Ninth Article. ‘Twere also to be wish'd they could be perswaded to mend the canal betwixt Ostend and Bruges.
Tenth Article. ‘Tis necessary that the vat gelt or tonnage which we pay on the rivers between Ostend and Brussels, Antwerp &c., be on the same foot as that which the Dutch pay, but at one bridge and we at four.
Eleventh Article. He agrees that ‘tis necessary that the merchants be allow'd to choose such masters or schippers as they shall want for the transportation of their goods, out of the Company of Free Schippers in each town, by which means they will not be imposed upon in their freight.
Twelfth Article. Their lordships took notice that they had already represented that our goods, going out of Flanders into the New Conquests, should pay no more transit than the Dutch pay for their goods coming from the sas of Ghent, &c.
Mr. Micajah Perry attending, presented to their lordships a memorial [fo. 277], setting forth the necessity there was for sending arms at present to Virginia, by reason of the apprehension there is of an Indian war, and of the inability of the people to supply themselves, which was read, and a letter to the Earl of Dartmouth ordered thereupon.

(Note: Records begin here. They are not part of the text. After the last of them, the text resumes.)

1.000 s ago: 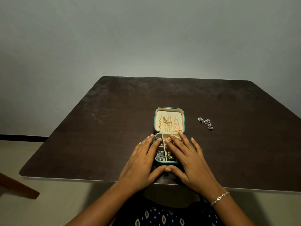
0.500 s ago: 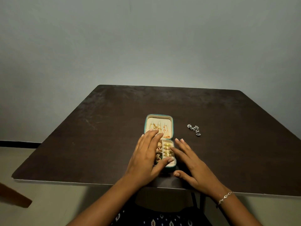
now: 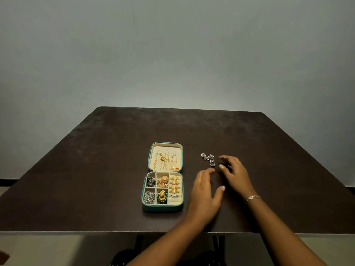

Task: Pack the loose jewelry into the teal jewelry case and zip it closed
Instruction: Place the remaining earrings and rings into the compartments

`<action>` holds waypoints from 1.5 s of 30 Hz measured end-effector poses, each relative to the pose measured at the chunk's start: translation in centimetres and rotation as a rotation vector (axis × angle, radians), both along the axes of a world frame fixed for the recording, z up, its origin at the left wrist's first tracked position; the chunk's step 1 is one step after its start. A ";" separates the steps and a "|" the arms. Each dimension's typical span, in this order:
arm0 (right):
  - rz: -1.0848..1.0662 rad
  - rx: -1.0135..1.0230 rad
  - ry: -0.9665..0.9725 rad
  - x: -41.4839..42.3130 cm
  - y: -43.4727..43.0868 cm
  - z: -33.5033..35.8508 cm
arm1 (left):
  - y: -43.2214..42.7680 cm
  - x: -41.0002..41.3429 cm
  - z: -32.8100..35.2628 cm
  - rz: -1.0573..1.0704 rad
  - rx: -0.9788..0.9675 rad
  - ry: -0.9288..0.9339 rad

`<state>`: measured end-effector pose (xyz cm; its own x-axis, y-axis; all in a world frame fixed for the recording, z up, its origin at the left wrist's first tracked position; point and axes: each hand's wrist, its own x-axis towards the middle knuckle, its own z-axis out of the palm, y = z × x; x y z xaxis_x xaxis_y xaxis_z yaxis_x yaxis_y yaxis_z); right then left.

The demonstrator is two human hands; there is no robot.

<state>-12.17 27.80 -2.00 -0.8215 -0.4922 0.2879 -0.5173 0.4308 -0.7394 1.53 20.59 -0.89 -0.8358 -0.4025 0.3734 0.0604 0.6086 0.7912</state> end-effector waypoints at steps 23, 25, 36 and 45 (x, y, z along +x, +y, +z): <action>0.005 -0.240 -0.255 -1.5 -1.0 0.3 | -2.5 -6.2 -0.8 0.309 0.133 0.051; 0.030 -0.336 -0.363 -1.2 -0.4 0.4 | -2.4 -5.9 -0.7 0.236 0.101 0.065; 0.184 -0.531 -0.772 1.7 1.4 1.9 | -1.5 -4.4 -1.2 0.003 0.052 0.223; 0.045 -0.501 -0.552 0.8 0.9 1.4 | -1.9 -3.6 -1.3 0.127 0.325 0.223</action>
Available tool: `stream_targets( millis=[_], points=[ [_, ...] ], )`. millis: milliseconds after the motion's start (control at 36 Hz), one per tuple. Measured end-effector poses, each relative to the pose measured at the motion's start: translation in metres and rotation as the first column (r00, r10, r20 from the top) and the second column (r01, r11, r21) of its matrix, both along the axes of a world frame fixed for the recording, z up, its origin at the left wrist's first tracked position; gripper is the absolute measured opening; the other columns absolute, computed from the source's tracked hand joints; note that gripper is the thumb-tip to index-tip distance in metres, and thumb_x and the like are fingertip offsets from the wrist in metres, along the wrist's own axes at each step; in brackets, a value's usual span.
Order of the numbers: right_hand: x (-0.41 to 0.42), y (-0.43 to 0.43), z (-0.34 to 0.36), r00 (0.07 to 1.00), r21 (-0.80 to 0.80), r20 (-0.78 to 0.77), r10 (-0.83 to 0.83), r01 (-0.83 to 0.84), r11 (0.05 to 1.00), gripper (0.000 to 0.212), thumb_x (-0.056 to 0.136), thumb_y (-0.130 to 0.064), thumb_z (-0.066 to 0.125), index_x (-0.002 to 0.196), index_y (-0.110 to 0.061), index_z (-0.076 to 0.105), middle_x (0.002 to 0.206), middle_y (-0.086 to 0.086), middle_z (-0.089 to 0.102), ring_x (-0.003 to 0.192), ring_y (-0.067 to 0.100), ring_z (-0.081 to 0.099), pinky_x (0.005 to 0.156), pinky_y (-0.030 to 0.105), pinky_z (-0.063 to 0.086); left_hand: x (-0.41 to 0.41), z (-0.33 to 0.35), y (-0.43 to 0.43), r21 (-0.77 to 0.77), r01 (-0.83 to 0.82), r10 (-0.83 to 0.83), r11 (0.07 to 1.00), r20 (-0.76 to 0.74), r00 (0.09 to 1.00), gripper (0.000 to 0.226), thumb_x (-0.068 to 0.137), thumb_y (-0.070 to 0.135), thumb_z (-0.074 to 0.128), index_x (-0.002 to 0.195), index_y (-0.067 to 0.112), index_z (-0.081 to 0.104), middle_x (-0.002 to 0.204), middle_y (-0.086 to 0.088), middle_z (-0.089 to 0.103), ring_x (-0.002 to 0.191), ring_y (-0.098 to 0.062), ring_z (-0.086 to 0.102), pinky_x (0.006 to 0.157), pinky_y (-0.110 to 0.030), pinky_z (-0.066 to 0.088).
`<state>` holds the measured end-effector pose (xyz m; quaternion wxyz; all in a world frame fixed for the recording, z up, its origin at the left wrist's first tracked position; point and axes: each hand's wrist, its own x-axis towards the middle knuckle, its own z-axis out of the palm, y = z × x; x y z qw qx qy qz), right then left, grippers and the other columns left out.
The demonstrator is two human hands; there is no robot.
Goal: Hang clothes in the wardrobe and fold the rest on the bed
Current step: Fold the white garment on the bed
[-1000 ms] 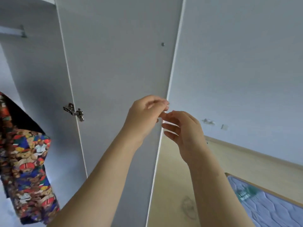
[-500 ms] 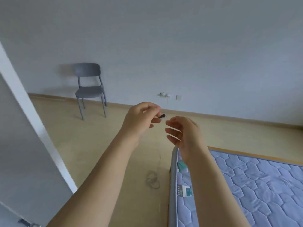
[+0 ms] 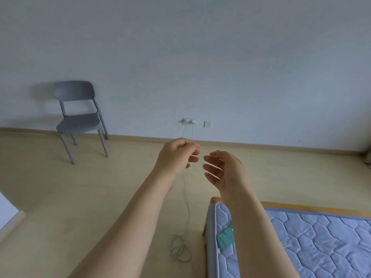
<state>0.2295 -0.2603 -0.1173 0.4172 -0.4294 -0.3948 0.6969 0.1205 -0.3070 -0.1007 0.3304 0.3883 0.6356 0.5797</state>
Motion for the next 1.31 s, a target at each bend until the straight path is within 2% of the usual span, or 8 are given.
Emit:
stream_targets(
  millis=[194, 361, 583, 806, 889, 1056, 1167, 1306],
  points=[
    [-0.043, 0.055, -0.016, 0.999, -0.033, -0.01, 0.032, -0.032, 0.999, 0.019, 0.09, -0.011, 0.049, 0.074, -0.014, 0.058, 0.076, 0.003, 0.067, 0.068, 0.018, 0.06, 0.065, 0.028, 0.047, -0.045, -0.015, 0.056, -0.044, -0.064, 0.065, 0.997, 0.028, 0.997, 0.02, 0.091, 0.016, 0.053, 0.074, 0.022, 0.064, 0.078, 0.003, 0.067, 0.073, -0.013, 0.066, 0.076, -0.032, 0.05],
    [-0.073, 0.101, -0.024, 1.0, -0.082, 0.0, 0.03, -0.029, 0.996, 0.018, 0.09, -0.011, 0.048, 0.075, -0.014, 0.058, 0.076, 0.002, 0.066, 0.067, 0.017, 0.06, 0.064, 0.027, 0.046, -0.07, -0.026, 0.098, -0.1, -0.062, 0.066, 0.993, 0.041, 0.997, 0.018, 0.092, 0.018, 0.053, 0.079, 0.022, 0.065, 0.083, 0.002, 0.069, 0.076, -0.014, 0.067, 0.079, -0.033, 0.052],
    [-0.115, 0.189, -0.039, 0.998, -0.1, -0.007, 0.058, -0.059, 0.993, 0.017, 0.089, -0.012, 0.051, 0.074, -0.014, 0.059, 0.075, 0.002, 0.067, 0.068, 0.018, 0.06, 0.063, 0.027, 0.046, -0.115, -0.04, 0.185, -0.126, -0.088, 0.096, 0.988, 0.057, 0.994, 0.02, 0.092, 0.017, 0.052, 0.076, 0.021, 0.064, 0.08, 0.002, 0.068, 0.075, -0.013, 0.066, 0.078, -0.032, 0.051],
    [-0.131, 0.333, -0.039, 0.998, -0.113, -0.043, -0.056, 0.051, 0.992, 0.021, 0.091, -0.012, 0.047, 0.073, -0.014, 0.057, 0.074, 0.002, 0.066, 0.067, 0.016, 0.06, 0.065, 0.027, 0.045, -0.138, -0.037, 0.337, -0.173, 0.033, -0.034, 0.984, -0.005, 0.999, 0.02, 0.093, 0.017, 0.049, 0.079, 0.019, 0.063, 0.082, 0.001, 0.068, 0.072, -0.012, 0.065, 0.073, -0.028, 0.049],
    [-0.137, 0.384, -0.033, 0.993, -0.109, -0.057, -0.1, 0.093, 0.99, 0.02, 0.092, -0.016, 0.048, 0.075, -0.015, 0.057, 0.077, 0.001, 0.066, 0.068, 0.015, 0.059, 0.064, 0.026, 0.045, -0.143, -0.033, 0.388, -0.175, 0.074, -0.078, 0.982, -0.015, 0.997, 0.019, 0.094, 0.018, 0.049, 0.082, 0.019, 0.065, 0.083, 0.002, 0.069, 0.072, -0.01, 0.065, 0.077, -0.03, 0.051],
    [-0.147, 0.456, -0.036, 0.989, -0.117, -0.037, -0.147, 0.141, 0.983, 0.02, 0.093, -0.016, 0.049, 0.074, -0.014, 0.057, 0.075, 0.002, 0.066, 0.068, 0.017, 0.059, 0.064, 0.027, 0.045, -0.155, -0.037, 0.477, -0.181, 0.156, -0.153, 0.971, 0.028, 0.988, 0.019, 0.092, 0.017, 0.051, 0.08, 0.017, 0.065, 0.078, 0.003, 0.067, 0.071, -0.012, 0.065, 0.073, -0.029, 0.049],
    [-0.14, 0.508, -0.047, 0.968, -0.143, -0.004, -0.25, 0.247, 0.958, 0.019, 0.093, -0.014, 0.047, 0.077, -0.015, 0.057, 0.076, 0.002, 0.066, 0.068, 0.017, 0.059, 0.062, 0.027, 0.045, -0.153, -0.045, 0.543, -0.192, 0.264, -0.26, 0.945, 0.045, 0.965, 0.019, 0.092, 0.015, 0.05, 0.08, 0.017, 0.065, 0.078, 0.003, 0.066, 0.074, -0.014, 0.066, 0.071, -0.027, 0.047],
    [-0.129, 0.582, -0.052, 0.908, -0.136, 0.004, -0.418, 0.415, 0.9, 0.018, 0.092, -0.015, 0.048, 0.076, -0.015, 0.058, 0.076, 0.002, 0.066, 0.069, 0.017, 0.06, 0.063, 0.027, 0.046, -0.145, -0.051, 0.633, -0.193, 0.417, -0.423, 0.888, 0.01, 0.906, 0.019, 0.094, 0.018, 0.048, 0.084, 0.017, 0.065, 0.087, -0.001, 0.067, 0.08, -0.014, 0.067, 0.077, -0.029, 0.05]
  ],
)
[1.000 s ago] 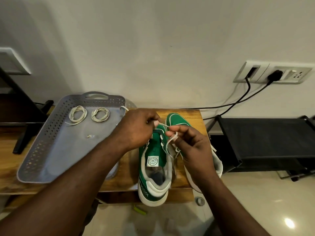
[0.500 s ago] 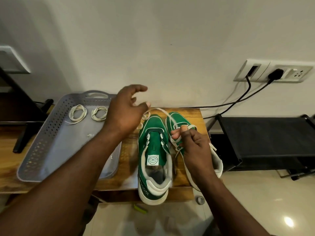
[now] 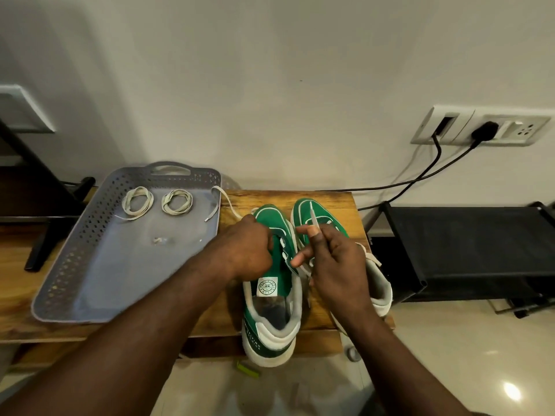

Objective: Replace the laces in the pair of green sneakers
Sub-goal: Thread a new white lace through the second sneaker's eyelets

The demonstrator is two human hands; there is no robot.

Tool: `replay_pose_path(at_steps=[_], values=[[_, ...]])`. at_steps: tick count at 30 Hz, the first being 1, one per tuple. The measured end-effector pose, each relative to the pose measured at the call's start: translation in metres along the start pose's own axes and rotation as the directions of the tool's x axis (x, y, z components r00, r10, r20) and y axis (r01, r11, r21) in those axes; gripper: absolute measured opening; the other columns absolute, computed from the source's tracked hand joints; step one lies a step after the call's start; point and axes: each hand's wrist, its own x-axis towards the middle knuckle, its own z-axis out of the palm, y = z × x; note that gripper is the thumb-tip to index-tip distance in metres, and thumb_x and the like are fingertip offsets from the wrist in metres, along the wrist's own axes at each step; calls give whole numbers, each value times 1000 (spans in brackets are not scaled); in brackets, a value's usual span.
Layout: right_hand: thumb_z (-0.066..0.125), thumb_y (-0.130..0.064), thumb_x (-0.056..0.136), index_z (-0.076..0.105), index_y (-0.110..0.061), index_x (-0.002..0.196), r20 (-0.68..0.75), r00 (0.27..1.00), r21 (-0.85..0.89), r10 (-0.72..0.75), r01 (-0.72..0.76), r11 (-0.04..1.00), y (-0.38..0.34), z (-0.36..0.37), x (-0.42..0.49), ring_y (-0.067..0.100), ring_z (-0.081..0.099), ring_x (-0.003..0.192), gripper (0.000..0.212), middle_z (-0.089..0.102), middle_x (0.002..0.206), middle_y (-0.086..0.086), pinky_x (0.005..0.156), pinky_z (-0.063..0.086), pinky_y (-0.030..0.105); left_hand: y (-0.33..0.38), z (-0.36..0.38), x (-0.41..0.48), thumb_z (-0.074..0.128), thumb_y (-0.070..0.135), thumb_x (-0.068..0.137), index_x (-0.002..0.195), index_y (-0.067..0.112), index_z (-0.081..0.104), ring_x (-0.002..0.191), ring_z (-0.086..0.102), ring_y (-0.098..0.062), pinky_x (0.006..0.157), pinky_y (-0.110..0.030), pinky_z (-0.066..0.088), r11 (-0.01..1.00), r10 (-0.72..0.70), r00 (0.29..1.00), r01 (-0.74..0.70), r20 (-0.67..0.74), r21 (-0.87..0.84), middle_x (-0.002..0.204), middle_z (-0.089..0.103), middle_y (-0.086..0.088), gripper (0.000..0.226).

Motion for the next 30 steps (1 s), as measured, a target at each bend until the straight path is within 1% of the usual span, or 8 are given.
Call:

Mr. Attorney General attending, as also several of the gentlemen concern'd for the sufferers of Nevis and St. Christopher's, the draught of a debenture (mention'd in the minutes of the 20th instant) was again read; and after some discourse with Mr. Attorney General, the same was agreed and order'd to be printed.
A letter from Mr. Lowndes, of this day's date [fo. 277], signifying my Lord Treasurer's desire that the Board would consider of proper instructions for Colonel Nicholson, now going to America, and of the number of clerks he is to take with him, and of his and their respective allowances, was read; and their lordships agreed to take the same into consideration on Thursday morning next.
Colonel Nicholson attending, laid before the Board his two Commissions, one as General and Comander in Chief of the forces in Nova Scotia and Newfoundland, the other as Governor of Nova Scotia and Annapolis Royal, which were read.
Mr. Lowndes's letter [fo. 276, 287] (mention'd in last Tuesday's minutes) was again read, and their lordships gave directions [fo. 291] for preparing a draught of instructions for the said Colonel Nicholson relating to the Acts of Trade and Navigation, as also heads of enquiry relating to the fishery at Newfoundland; and Colonel Nicholson was directed [fo. 285] to lay before their lordships a scheme of the allowances for himself and the clerks he is to take over with him; which he promised to do accordingly.